Supervisor Ken Linn of Fabius Township in St. Joseph County said he’d consider using some of the over $300,000 it’s receiving for broadband, but isn’t sure there’d be enough left for other priorities. 

He said the township needs a new fire truck and an upgrade to technology in its township hall.

Many easily accessible roads are already covered by a fiber network, according to Linn, who described the network as the “gold standard” for internet access. Where additional broadband is needed, he said, is on the roads alongside many of Fabius Township’s lakes. 

“You either got it (broadband) really good or you got nothing,” Linn said. 

To extend Fabius Township’s broadband reach a mile, Linn said, would cost about $50,000, but added that he’s not sure exactly where new networks should be placed. 

“It’s hard to choose where to go because the money runs out so quick,” he said.

If money were not a concern, Linn said the township would “definitely” upgrade its broadband infrastructure. 

 When it comes to addressing broadband availability problems, Springer said it’s tough to do so at a local level and he would rather see it start at a county or state level. 

“I feel like we’re being left to figure it out on our own,” Springer said. 

Federal funds to the township help, he said, but structure and organization as to how to use them have proven to be equally important. 

Springer said one way his township could have used COVID-19-relief funds was to pay for broadband service, reducing residents’ own internet bills. But because the township didn’t have widespread access to broadband, he continued, it couldn’t do so. 

“That’s just another example of how people without broadband are overlooked,” he said. “We had money in the federal program to help pay your internet bill, but that does nothing for areas that don’t have it to start with.” 

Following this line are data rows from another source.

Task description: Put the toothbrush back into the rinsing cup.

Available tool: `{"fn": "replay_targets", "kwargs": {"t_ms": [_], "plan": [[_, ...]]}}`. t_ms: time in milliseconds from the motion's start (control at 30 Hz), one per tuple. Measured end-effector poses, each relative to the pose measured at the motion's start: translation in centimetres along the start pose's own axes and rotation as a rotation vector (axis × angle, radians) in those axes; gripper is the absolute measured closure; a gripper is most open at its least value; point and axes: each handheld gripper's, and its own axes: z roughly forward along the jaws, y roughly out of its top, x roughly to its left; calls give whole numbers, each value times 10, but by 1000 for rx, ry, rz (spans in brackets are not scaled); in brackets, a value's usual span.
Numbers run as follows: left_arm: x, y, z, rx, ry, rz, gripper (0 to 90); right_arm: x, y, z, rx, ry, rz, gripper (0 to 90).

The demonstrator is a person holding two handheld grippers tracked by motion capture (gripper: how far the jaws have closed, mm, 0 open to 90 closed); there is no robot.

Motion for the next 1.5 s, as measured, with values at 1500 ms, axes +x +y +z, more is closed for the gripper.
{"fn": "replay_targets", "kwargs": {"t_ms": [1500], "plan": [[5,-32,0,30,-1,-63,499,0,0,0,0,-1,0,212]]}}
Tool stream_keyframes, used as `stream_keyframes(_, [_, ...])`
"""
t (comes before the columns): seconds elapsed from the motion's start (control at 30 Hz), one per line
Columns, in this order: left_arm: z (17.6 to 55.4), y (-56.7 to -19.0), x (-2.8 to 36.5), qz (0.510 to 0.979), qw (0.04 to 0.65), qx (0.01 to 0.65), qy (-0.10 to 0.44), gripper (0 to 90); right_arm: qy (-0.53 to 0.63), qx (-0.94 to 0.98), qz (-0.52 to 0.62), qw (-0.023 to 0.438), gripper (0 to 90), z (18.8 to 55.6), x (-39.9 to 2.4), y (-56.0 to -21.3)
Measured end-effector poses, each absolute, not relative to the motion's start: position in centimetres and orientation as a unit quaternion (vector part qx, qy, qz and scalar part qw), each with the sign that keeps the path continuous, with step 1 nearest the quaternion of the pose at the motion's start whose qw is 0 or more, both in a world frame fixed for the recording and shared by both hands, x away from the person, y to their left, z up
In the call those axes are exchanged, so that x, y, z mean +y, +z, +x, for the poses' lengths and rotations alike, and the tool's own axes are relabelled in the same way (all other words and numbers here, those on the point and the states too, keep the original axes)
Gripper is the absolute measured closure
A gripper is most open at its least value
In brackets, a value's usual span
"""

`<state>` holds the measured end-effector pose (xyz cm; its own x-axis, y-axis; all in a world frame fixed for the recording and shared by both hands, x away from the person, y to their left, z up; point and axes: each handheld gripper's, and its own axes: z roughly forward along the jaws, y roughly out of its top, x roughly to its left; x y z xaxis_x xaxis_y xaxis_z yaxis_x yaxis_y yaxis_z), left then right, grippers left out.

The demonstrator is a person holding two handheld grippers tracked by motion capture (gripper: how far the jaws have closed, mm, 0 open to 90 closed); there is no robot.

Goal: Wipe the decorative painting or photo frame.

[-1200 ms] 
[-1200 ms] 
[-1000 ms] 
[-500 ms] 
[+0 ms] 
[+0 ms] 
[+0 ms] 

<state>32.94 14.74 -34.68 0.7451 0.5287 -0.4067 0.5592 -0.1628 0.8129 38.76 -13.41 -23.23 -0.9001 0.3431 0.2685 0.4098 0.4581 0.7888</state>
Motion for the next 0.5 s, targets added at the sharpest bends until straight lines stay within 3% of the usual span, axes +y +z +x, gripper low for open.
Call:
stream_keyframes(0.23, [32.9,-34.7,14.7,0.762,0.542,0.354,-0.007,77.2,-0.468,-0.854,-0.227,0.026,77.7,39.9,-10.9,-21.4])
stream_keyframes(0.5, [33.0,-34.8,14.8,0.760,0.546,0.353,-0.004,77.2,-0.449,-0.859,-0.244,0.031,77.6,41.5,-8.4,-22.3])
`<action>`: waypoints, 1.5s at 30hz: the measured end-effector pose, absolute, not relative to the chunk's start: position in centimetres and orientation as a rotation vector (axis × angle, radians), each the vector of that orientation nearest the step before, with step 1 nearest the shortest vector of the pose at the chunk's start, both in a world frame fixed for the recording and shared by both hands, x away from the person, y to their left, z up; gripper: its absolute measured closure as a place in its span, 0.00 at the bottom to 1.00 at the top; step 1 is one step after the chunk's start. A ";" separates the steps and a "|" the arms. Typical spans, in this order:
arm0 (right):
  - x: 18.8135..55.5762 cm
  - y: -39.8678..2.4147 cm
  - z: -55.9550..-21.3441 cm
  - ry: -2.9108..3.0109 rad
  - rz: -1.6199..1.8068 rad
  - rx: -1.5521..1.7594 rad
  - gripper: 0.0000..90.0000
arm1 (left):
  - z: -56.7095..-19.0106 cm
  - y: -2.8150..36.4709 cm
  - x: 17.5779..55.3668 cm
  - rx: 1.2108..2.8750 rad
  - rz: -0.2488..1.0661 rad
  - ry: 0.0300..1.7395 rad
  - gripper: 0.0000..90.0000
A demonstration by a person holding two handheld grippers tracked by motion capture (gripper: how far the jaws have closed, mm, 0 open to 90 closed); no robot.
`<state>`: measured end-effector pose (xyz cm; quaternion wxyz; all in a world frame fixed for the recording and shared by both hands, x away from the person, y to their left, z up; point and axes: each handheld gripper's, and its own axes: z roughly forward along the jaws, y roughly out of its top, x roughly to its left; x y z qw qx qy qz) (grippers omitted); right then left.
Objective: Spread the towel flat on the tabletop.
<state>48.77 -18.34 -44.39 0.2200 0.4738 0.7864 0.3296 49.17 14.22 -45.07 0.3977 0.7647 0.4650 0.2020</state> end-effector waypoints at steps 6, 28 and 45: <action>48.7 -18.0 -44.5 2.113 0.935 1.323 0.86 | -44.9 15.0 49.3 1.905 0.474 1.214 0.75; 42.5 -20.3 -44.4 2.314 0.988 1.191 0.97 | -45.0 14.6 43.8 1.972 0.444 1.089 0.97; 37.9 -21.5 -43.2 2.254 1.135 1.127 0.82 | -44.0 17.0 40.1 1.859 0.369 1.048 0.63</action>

Townships can use funds from the American Rescue Plan Act for COVID-19-related expenditures, premium pay for essential workers, to cover revenue loss and investment in infrastructure, among other purposes. 

AARP State Director Paula Cunningham said public policy is the place to start to fix the problem of broadband in rural Michigan. 

“If you really want to change things, you’ve got to change policy,” Cunningham said. “Not just social policy, but you also have to change the law.” 

Cunningham said the state’s AARP launched the Emergency Broadband Benefit, which pulls from $3.2 billion of federal funds to help residents, especially Detroiters, reduce their internet costs by $50 a month. 

Whitmer announced in June the creation of a High-Speed Internet Office to go along with the Connecting Michigan Task Force, announced in 2020, to secure accessible broadband for residents across the state. 

Since those announcements, Whitmer said the task force and office have helped provide broadband access to more than 18,000 homes and businesses.

Provided to City Pulse by Capital News Service.